Il Siamese
è entrato nell’iconografia collettiva come il simbolo
del gatto di razza, accudito e coccolato da ricchi ed opulenti
proprietari. E’ stato il micio viziato per antonomasia, il primo
ad ottenere ciò che ad altri suoi simili veniva negato perché
lui era il Re dei gatti, colui che per diritto nobiliare poteva acciambellarsi
sul letto del padrone quando alla maggioranza dei felini questo era
proibito. La sua origine esotica la porta nel nome:
Il Siam, attuale Thailandia,
sembra essere la sua terra. A confermarlo esiste un
manoscritto rinvenuto ad Ayudha, antica capitale
del Siam, ed ora conservato nella Biblioteca Nazionale di Bangkok:
è il “Cat book poems”. La sua collocazione
aristocratica nasce proprio nel Siam: non particolarmente amato
dal popolo che preferiva altri tipi di gatto, veniva però
adorato da Principesse e Re. E fu proprio il
Re del Siam nel 1880 che, regalando una coppia di Siamesi
a Mr. Owen Gould, console inglese a Bangkok, lo introdusse in
Europa. E sempre il Re nel 1890, attraverso
un omaggio ad un suo amico americano, lo fece conoscere anche
in U.S.A. Molto probabilmente la prima esposizione
in cui i Siamesi apparvero fu al
Crystal Palace di Londra (alcune
fonti segnalano la loro presenza al "Cat Show" di Londra
del 1871) |
dove ottennero un grande
successo attirandosi le attenzioni di numerosi gattofili
fra i quali l’organizzatore di mostre feline Harrison
Weir, sotto la cui spinta si stilò il
primo standard della razza. Fu così che l’Inghilterra
divenne la seconda patria del nostro amico peloso. Erano allora
dei felini con testa tondeggiante e corpo più tozzo rispetto
agli attuali esemplari da esposizione caratterizzati
da un aspetto sottile ed affusolato apparentemente fragile
e frutto d’anni d’intenso lavoro svolto
principalmente dagli allevatori inglesi ed orientato
ad accentuare tali forme. Questa struttura, snella
ed aerodinamica, si esprime anche nella forma della testa,
non più tondeggiante ma triangolare, dove
i lati sono prolungati da un pronunciato naso e da
due enormi orecchie, larghe alla base ed
appuntite. E’ ovvio che l’immagine dei Siamesi
selezionati spesso lasci esterrefatti i cosiddetti “profani”

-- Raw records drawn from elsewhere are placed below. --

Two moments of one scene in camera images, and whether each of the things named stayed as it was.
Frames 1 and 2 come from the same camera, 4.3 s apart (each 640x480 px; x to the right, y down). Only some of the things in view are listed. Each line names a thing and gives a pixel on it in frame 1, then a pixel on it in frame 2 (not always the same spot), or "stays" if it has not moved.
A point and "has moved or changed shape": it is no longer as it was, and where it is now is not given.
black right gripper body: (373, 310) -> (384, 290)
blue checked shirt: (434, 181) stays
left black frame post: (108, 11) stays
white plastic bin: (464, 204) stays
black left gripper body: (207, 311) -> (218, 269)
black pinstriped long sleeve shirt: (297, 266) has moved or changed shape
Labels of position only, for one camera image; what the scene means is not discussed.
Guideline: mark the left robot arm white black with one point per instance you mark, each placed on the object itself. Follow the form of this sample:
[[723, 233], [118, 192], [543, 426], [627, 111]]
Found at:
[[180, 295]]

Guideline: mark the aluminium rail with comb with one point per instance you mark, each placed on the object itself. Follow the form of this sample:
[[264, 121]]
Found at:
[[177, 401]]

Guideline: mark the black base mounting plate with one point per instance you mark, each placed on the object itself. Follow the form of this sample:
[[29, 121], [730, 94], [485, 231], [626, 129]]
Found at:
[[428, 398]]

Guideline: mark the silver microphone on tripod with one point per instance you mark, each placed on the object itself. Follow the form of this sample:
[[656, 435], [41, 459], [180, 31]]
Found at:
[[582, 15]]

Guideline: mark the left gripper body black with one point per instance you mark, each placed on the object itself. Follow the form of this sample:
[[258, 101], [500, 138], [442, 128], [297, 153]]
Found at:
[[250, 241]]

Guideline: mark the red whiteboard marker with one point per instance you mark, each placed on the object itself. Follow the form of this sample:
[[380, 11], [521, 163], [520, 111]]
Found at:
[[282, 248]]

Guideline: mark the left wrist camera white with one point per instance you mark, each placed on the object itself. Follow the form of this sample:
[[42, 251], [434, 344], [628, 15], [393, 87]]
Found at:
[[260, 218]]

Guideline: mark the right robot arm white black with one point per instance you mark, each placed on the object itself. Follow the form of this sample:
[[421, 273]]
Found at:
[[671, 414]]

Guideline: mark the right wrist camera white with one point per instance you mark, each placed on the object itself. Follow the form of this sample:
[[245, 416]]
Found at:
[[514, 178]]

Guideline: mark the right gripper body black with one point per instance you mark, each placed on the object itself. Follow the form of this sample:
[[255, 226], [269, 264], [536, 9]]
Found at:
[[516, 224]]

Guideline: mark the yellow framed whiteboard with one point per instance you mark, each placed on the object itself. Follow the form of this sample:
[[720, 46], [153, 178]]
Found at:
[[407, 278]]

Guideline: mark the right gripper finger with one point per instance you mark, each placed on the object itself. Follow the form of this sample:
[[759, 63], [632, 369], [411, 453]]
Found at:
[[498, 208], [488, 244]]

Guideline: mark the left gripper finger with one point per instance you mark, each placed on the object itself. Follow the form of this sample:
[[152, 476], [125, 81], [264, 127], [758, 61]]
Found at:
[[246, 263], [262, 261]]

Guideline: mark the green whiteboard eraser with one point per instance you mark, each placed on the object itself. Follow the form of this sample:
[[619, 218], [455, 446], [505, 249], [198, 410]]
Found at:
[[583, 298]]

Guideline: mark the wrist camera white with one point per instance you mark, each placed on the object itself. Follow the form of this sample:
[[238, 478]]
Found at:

legati ad un’immagine più morbida basata su forme più
arrotondate. In entrambe le tipologie, da mostra e non, le
caratteristiche che più contraddistinguono la razza,
permettendone anche un facile riconoscimento, sono gli splendidi occhi
a mandorla
|
color zaffiro
e soprattutto le inconfondibili punte colorate. Queste
zone, di colorazione più scura che coprono maschera,
orecchie, arti e coda, contrastano
con quelle del resto del corpo che è bianco od ombreggiato.
Questo perché tale particolare colorazione è determinato
da un gene detto Himalayano (definito recessivo poiché,
affinché i figli lo ereditino, è necessario che entrambi
i genitori posseggano tale gene) il quale attiva un enzima che trasforma
i precursori della melanina in melanina, scurendo il pelo. Tuttavia
tale enzima viene inattivato a certe temperature che il corpo raggiunge
mentre le estremità (naso, orecchie, arti) no. Pertanto alla
nascita i gattini Siamesi nascono bianchi perché in
utero la temperatura è più elevata e costante per tutta
la gravidanza. Così solo dopo 7/10 giorni i points (ovvero
le punte colorate) iniziano a manifestarsi per poi consolidarsi
intorno alla 3/4 settimana. Il Siamese, oltre ad avere movenze
ed atteggiamenti regali e degli occhi bellissimi, ha anche un
carattere estroverso e fedele. Il rapporto che instaura
con il suo amico umano è di stretta amicizia, spesso
esclusiva, tanto che all’interno di un nucleo famigliare il suo
affetto, spesso, lo concede ad un unico membro. La relazione
con l’uomo è prioritario, ponendo la casa e l’ambiente
in secondo piano, e seguirebbe il suo padrone ovunque.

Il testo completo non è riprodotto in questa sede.